PELAKITA.ID – Adanya bunker Jepang di Lakkang, Kecamatan Tallo adalah peneanda bahwa kawasan itu strategis. Setidaknya bagi serdadu Jepang di tahun 40-an itu.
Letaknya sekitar batang Sungai Tallo menjadikan kawasan ini dulunya – bahkan sekarang – mudah diakses dari pesisir laut Kota Makassar dan menjadi jendela membaca pergerakan utara-selatan di timur Kota Makassar.
Sejarah terbentuknya kawasan permukiman Lakkang menurut cerita warga adalah pada tahun 60-an. Itu setelah kawasan ini aman dari tantara sekutu dan juga huruhara politik. Ada juga yang menyebut Lakkang dihuni jauh sebelum maklumat kemerdekaan 1945.
Generasi yang tinggal di sana sebut generasi ketiga. Jika ini benar maka kemungkinan besar kawasan ini eksis sejak awal abad 20.
Menjadi nelayan, petani, pedagang serta pekerja di Kota Makassar adalah pilihan pekerjaan warga Lakkang. Ada juga yang buka usaha bengkel setelah jalur Tallo ke Lakkang semakin mudah, sebagian jalan setapak dan pematang tambak jadi jalur transportasi seperti motor. Beberapa komunitas sepeda juga ke Lakkang via Tallo.
Jumlah penduduk Kelurahan Lakkang pada tahun 2019 tercatat 973 jiwa yang terdiri atas 493 jiwa laki-laki dan 480 jiwa perempuan.
Tribun Timur menuliskan Lakkang artinya melekat.
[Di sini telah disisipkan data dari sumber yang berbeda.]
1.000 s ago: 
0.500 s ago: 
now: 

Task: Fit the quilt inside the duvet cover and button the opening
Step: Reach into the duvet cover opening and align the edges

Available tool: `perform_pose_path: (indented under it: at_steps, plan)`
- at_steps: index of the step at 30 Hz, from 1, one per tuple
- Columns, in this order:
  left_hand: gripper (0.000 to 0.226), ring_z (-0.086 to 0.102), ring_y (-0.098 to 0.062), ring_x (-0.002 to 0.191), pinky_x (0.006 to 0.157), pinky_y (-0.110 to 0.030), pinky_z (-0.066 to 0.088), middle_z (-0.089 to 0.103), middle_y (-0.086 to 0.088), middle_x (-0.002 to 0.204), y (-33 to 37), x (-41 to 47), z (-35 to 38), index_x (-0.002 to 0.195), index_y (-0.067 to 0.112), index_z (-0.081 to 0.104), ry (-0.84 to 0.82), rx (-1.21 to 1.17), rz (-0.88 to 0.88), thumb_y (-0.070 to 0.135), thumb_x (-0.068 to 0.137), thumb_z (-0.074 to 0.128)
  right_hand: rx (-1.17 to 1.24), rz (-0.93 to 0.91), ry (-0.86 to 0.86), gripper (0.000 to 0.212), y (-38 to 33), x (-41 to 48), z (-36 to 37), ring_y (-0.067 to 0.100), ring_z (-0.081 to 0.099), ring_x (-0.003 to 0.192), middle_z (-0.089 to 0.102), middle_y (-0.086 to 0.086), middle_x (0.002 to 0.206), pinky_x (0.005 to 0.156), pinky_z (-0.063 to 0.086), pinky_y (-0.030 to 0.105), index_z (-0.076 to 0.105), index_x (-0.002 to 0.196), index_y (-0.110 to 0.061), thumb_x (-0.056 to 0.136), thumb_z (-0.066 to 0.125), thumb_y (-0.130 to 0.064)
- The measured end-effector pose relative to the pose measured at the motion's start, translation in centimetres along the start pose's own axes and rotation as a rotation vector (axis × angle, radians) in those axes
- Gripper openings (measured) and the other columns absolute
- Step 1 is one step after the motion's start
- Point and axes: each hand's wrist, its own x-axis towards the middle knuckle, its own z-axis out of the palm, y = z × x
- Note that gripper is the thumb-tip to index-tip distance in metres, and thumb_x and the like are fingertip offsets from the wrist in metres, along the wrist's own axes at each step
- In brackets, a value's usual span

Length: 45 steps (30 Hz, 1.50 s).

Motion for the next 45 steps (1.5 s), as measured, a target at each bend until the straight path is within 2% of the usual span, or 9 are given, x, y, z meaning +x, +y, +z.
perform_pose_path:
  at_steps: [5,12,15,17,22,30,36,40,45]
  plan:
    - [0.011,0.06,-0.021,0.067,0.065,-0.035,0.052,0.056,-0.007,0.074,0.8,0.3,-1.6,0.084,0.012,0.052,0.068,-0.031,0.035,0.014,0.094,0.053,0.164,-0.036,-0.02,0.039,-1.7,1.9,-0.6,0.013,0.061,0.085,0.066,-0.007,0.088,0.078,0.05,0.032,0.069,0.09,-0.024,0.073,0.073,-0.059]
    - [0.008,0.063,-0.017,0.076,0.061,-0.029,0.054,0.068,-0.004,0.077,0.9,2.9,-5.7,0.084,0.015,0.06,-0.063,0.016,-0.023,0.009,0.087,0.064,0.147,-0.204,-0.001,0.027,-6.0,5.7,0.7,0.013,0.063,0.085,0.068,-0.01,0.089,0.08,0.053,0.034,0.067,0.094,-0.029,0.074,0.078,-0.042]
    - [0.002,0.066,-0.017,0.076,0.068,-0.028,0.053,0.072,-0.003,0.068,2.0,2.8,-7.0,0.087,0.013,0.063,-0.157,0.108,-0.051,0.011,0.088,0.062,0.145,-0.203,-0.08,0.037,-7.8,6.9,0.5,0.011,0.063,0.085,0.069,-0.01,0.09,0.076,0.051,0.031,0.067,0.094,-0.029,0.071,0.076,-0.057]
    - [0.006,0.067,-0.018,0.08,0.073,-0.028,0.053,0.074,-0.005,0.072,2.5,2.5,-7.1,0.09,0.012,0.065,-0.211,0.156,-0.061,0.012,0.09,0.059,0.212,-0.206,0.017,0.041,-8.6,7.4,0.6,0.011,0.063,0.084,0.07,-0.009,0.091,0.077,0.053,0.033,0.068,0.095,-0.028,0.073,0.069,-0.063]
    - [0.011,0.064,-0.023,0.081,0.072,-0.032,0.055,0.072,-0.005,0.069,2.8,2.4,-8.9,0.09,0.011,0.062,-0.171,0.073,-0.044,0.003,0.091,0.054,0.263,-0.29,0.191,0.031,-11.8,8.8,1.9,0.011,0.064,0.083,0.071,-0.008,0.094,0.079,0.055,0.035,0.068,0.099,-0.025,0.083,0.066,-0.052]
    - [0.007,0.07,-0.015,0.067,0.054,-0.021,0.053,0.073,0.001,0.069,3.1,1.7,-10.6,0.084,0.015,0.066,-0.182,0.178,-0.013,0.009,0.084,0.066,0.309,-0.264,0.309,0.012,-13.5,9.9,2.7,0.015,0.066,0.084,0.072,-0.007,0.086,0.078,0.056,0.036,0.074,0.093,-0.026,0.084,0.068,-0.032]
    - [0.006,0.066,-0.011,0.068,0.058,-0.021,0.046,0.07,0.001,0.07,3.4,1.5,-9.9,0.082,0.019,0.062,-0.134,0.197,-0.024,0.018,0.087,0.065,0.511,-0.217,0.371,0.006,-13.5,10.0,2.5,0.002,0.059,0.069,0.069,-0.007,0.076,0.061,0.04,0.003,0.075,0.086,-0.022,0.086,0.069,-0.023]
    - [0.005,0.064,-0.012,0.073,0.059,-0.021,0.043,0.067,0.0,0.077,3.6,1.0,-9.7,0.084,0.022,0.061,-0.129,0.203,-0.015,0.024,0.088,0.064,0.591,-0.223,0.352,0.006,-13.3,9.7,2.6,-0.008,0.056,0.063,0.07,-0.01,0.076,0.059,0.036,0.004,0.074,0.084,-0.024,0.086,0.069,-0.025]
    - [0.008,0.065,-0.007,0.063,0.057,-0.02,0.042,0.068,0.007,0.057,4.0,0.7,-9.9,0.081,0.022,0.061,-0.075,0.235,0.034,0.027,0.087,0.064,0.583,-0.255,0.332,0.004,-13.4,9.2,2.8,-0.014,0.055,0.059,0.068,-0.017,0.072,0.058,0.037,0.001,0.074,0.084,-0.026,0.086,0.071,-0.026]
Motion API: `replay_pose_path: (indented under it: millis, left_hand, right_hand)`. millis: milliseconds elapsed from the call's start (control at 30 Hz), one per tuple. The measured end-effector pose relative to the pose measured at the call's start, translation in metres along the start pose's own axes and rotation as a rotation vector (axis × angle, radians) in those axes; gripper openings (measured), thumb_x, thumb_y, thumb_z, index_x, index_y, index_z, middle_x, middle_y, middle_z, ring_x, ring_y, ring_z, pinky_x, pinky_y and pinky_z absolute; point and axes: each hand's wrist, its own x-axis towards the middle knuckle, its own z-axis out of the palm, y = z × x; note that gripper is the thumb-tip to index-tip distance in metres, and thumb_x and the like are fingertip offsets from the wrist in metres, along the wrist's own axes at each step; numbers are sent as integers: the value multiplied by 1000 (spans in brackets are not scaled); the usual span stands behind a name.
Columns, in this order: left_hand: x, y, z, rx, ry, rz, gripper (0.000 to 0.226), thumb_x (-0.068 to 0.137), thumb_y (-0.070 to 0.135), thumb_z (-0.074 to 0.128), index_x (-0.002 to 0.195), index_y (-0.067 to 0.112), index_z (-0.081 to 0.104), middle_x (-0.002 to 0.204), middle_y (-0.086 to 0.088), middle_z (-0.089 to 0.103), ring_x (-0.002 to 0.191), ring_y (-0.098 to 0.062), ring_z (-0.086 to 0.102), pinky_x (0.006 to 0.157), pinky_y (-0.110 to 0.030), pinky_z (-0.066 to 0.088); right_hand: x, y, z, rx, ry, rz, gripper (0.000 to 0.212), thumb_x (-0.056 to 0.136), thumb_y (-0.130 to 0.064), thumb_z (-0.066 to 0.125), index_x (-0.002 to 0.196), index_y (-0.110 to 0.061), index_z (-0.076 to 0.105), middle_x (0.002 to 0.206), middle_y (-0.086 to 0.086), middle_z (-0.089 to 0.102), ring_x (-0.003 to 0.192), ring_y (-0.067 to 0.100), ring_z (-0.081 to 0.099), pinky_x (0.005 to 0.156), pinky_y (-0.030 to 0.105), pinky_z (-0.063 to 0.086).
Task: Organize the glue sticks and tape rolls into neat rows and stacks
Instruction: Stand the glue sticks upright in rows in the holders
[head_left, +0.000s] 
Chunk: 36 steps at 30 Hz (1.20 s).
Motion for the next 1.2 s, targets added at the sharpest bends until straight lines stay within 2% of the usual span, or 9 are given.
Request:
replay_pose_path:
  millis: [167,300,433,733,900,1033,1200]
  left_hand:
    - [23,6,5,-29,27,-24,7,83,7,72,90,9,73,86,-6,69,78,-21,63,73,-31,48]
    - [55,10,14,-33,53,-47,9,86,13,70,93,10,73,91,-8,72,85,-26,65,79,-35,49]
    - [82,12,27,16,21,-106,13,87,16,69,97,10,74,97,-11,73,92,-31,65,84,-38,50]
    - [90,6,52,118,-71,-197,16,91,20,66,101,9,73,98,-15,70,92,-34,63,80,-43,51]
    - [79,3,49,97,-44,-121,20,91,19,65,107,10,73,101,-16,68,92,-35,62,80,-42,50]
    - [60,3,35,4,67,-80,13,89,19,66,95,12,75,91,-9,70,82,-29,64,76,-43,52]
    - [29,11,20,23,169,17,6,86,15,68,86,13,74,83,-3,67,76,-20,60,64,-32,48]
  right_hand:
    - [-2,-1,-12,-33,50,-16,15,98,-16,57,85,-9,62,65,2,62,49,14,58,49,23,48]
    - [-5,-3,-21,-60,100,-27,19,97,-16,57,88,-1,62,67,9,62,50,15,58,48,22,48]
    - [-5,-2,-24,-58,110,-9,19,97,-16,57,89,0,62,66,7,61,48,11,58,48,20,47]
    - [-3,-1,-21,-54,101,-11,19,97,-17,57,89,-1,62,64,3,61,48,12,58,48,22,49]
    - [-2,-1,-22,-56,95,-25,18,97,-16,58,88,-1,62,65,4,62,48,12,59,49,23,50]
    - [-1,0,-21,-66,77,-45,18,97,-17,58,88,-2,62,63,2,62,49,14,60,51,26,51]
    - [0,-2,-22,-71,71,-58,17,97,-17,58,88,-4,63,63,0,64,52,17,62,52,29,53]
Nama Lakkang diambil dari nama orang Daeng Rilakkang yaitu orang yang memimpin dan mengarahkan orang untuk mengungsi ditempat yang aman diwaktu perang melawan gerilyawan.
Setelah penumpasan pasukan gerilyawan, warga kembali dipimpin oleh Daeng Rilakkkang untuk membangun rumah yag telah rata dan diporak- porandakan oleh gerilyawan.
Akhirya setelah membawa kembali penduduk pulau, maka warga menjadikan Dg. Rilakkang sebagai pemimpin di Pulau Lakkang. Akhirnya beberapa tahun kemudian, pulau yang dulunya disebut “Bonto Mallangere’ berubah menjadi Pulau Rilakkang atau Pulau Lakkang sesuai dengan kesepakat warga yang ada di sana.
Luas Kelurahan Lakkang yaitu 0,65 Km2. Kampung ini adalah kampung kelahiran Ketua DPRD Kota Makassar.
Beberapa isu
Isu dalam pengertian ini adalah sesuatu yang perlu menjadi ‘collective concern’ kita atas apa yang terjadi dengan ekosistem di sekitar kita. Jika tiada inisiatif untuk mengendalikan atau menghentikannya maka kelak akan jadi persoalan berbahaya di masa depan. Kra-kira begitu.
Nah, berdasarkan obrolan di grup WAG Kolaborasi Alumni Unhas, ada beberapa isu yang perlu diantisipasi terkait Lakkang, bukan hanya Lakkang tetapi bagaimana manajemen Sungai Tallo agar bisa melanggengkan fungsi ekologi dan ruang hidup warga di sana, baik sebagai kawasan budidaya ikan dan udang maupun sebagai lahan persawahan.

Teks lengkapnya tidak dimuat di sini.